**Required action**
From the line containing "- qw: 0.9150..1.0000" down to the line containing "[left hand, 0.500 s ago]", copy out the entries below exactly, both lines included, and nothing else; pictures do not belong in the copy.

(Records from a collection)
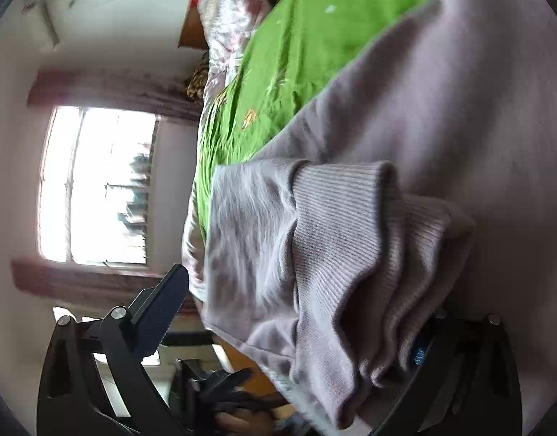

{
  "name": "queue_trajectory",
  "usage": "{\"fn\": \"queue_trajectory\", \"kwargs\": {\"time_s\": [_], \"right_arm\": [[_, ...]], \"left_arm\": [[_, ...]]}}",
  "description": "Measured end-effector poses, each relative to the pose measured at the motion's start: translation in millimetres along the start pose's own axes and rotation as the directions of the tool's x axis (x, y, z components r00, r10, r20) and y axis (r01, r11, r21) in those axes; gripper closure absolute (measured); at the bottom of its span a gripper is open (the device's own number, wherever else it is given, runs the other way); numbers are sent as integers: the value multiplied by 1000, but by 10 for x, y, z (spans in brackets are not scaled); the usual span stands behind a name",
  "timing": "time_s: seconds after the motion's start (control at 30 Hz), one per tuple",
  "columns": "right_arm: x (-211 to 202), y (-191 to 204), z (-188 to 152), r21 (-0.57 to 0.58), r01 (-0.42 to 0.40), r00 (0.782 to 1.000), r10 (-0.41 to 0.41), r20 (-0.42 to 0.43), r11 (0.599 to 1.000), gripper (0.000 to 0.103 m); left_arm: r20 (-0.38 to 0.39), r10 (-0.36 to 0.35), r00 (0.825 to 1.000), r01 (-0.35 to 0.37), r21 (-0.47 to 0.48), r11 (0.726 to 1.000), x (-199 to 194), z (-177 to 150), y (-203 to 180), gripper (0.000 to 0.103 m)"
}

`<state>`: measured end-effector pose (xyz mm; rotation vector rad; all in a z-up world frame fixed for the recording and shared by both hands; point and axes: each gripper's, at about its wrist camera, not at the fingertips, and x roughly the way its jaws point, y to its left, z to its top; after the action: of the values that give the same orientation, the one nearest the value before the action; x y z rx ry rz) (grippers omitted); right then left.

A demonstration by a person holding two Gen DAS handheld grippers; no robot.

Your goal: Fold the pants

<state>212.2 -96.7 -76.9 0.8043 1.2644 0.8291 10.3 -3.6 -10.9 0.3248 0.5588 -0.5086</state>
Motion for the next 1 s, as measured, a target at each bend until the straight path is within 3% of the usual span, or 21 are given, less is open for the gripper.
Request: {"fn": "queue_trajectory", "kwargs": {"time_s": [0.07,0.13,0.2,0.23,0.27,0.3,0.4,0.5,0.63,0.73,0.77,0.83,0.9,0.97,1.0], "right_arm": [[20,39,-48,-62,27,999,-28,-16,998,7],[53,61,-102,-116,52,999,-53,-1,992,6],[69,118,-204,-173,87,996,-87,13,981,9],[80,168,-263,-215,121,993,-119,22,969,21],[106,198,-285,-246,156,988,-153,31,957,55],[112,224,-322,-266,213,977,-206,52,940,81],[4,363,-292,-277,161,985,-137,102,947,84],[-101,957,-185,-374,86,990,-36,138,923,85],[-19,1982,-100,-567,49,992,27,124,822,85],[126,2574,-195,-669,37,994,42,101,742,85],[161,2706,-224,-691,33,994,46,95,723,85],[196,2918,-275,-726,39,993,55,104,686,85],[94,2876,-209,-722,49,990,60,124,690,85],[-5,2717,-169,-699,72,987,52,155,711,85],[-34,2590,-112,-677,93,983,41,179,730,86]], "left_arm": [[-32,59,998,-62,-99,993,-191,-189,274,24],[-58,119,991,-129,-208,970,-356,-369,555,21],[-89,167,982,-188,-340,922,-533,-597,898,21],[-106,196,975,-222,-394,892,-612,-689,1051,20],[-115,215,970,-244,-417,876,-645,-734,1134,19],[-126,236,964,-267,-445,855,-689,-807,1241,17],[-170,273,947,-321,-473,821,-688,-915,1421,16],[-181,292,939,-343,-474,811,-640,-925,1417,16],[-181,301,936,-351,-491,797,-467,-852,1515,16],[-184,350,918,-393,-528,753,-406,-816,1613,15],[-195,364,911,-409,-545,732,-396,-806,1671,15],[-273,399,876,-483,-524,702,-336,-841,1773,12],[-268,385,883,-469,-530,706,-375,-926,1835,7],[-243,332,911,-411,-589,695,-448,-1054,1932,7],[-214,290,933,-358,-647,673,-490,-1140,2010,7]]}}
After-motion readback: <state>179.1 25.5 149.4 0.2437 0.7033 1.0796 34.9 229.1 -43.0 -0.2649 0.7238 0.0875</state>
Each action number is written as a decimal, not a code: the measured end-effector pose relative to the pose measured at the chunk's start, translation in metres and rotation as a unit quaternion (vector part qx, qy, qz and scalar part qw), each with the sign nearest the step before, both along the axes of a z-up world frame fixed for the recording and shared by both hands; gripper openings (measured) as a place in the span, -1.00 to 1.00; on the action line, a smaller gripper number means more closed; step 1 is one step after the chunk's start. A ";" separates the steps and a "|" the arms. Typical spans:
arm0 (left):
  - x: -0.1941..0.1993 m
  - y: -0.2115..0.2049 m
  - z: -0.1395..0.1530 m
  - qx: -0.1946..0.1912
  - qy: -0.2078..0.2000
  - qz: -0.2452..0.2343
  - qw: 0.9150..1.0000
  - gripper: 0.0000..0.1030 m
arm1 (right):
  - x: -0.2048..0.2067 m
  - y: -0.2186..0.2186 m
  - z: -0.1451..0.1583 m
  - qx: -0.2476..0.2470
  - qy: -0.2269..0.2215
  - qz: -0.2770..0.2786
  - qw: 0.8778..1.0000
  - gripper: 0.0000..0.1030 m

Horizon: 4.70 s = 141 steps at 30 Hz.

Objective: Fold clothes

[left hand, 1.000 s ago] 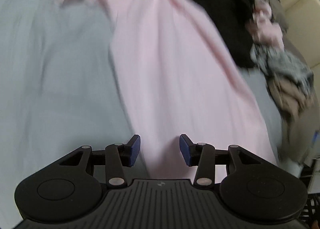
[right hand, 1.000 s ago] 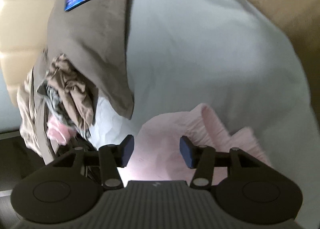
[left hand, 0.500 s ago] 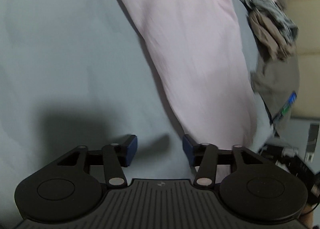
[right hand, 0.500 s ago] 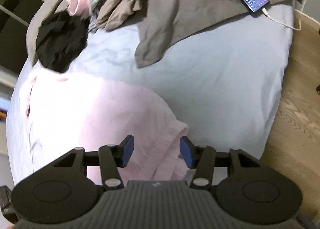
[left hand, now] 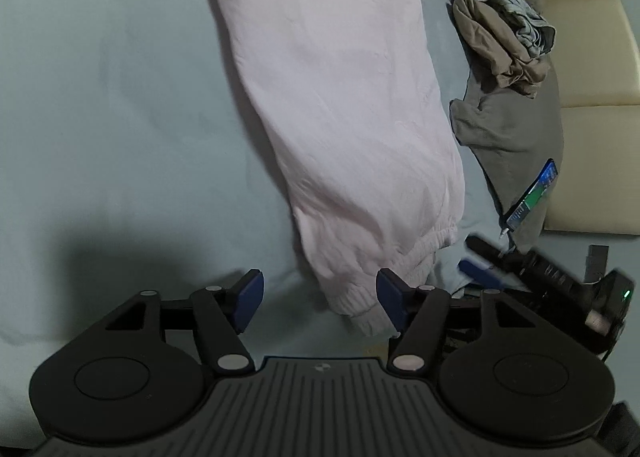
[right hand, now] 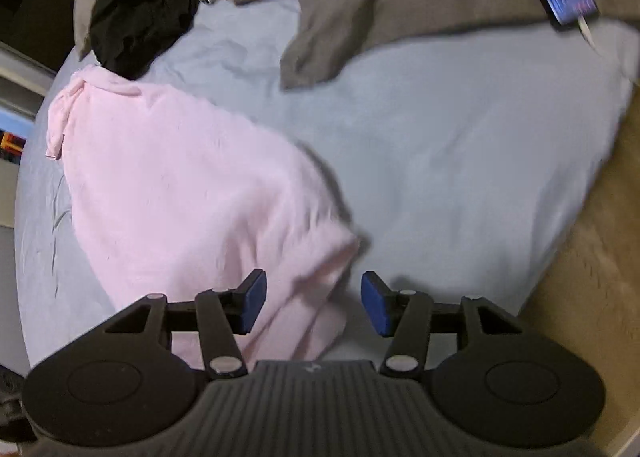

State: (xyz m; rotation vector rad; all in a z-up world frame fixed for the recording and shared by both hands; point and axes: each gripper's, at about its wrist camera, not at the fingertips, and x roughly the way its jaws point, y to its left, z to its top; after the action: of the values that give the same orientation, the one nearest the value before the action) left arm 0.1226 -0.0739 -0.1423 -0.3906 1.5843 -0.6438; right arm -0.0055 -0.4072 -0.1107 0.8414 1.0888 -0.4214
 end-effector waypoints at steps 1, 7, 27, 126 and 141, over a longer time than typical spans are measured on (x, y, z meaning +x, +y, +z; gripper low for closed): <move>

**Answer for this exercise**
  - qw: 0.9150..1.0000
  - gripper: 0.0000..0.1030 m
arm1 (right):
  - x: -0.2048..0.2067 m
  - y: -0.2186..0.2186 m
  - z: -0.1451..0.1583 m
  - qx: -0.2476..0.2470
  - qy: -0.2269..0.2215
  - qz: -0.2770..0.2786
  - qw: 0.8778..1.0000
  - gripper: 0.0000..0.1030 m

Horizon: 4.70 s = 141 steps at 30 Hz.

Objective: Fold clothes

[left hand, 1.000 s ago] 
[right hand, 1.000 s ago] 
[left hand, 0.500 s ago] 

That finishes the output.